The next step is ordering the photos within a folder. Personal I like order them by year. I’m very time oriented. I like seeing pictures of people from when they were born till they die. But to do this you have to name the photos by year, like “1928-04 Dad and great grandfather” or “1940s – xxx” or “1957g – xxxx.” I use g for guess. I’d love to know exactly when a photo was taken so I could prefix it with YEAR-MO-DA, but that seldom happens.
Of course this scheme fails miserably if you’re an art photographer and take pictures of everything under the sun. Hell, how does a photographer of nude women organize their files? Where’s that photo of the brunette with a emerald stud in her navel? But hell, I can’t worry about such mind bending problems since my task is to organize family photos.
My mother put most of her photos in albums that have begun eating the photos, so my first step was to convert all these albums to archival quality albums. That took days, but the process was personally transformative. Looking at family photos for days on end conjured up endless forgotten memories. This was a rather philosophical experience. Each photo triggered a memory, or emotion, or a thought about a dead person or people I haven’t seen in years – and I looked at hundreds of them and that had impact. The whole experience also instilled a desire to know my family better, but also made me wonder about that old saying, “blood is thicker than water.” Blood ties me to so many people I never knew or know little, so just how important is my genetic connections?

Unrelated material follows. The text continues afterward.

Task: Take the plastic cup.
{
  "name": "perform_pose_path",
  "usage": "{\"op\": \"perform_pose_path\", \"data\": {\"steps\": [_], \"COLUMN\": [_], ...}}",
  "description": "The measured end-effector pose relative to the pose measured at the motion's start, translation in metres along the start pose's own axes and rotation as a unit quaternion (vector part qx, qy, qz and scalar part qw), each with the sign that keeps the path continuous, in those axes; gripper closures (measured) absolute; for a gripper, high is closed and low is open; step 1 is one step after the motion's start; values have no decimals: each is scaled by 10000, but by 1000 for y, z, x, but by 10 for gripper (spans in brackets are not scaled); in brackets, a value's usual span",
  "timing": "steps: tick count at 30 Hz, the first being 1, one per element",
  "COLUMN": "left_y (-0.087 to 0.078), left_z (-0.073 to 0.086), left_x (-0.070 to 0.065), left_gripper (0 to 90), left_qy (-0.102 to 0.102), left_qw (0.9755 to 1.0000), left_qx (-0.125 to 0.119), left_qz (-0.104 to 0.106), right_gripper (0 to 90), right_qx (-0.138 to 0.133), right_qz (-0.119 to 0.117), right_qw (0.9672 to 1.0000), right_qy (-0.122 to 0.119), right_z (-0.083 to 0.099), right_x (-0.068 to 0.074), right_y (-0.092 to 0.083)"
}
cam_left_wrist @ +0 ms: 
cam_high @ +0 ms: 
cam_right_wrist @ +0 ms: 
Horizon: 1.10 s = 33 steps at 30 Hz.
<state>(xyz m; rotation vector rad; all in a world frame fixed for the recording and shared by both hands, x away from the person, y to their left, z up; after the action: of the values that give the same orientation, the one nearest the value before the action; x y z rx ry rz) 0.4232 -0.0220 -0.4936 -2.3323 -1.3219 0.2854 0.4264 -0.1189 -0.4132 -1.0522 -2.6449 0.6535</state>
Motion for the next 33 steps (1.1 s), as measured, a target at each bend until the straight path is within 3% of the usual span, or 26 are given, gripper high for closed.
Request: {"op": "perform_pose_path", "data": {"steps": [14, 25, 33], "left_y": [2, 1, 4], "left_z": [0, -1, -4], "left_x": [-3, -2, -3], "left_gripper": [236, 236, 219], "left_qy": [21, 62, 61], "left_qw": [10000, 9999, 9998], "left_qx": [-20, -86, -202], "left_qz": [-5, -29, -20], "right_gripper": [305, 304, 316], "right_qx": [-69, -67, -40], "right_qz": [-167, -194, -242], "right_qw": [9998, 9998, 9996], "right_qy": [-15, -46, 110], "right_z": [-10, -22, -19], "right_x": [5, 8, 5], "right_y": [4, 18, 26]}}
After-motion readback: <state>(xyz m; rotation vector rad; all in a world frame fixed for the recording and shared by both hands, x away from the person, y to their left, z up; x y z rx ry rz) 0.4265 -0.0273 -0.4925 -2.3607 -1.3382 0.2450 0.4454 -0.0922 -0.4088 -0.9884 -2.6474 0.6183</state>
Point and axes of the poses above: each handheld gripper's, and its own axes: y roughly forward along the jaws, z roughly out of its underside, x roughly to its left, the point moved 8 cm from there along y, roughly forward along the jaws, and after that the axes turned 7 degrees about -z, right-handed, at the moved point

When I was in my twenties I decided I didn’t want to be the kind of person that looked backwards, so I threw all my photos and mementos away. And even though I had been into photography enough to have a darkroom, I stopped taking pictures. And for many years I didn’t own a camera. And I’ve known other people that don’t like taking photos. They want to just experience the moment without always trying to record it. Now that I’m older I realize that isn’t a good plan. Memory is a piss poor way to recall the past. Living in the now means only having the now. I’m older, and naturally looking backwards, and I have very few clues to help me see how things unfolded. Luckily, other people took photographs, and my wife remembers much better than I do.
Organizing photographs has also become organizing memories, which leads to philosophical observations. Life is very short and fleeting when all you can find of your past is a 25-30 images of yourself taken over 59 years of life. One thing that’s amusing is I spend a lot of time on this blog remember when I first started reading science fiction, so I tried to find a photo from 1964 when I discovered the books of Robert A. Heinlein that have remained so memorable to me. Here’s one that might be from that time, and a recent photo. It’s hard to believe that so much of my mental kid world from 1964 is still surviving in the old bald head of the 2011 me. By the way, my big fat head is blocking the view of the 12 Heinlein YA novels I ordered directly from Charles Scribners in 1967, that I first read in 1964 and bought with my first paycheck when I got a job at 16.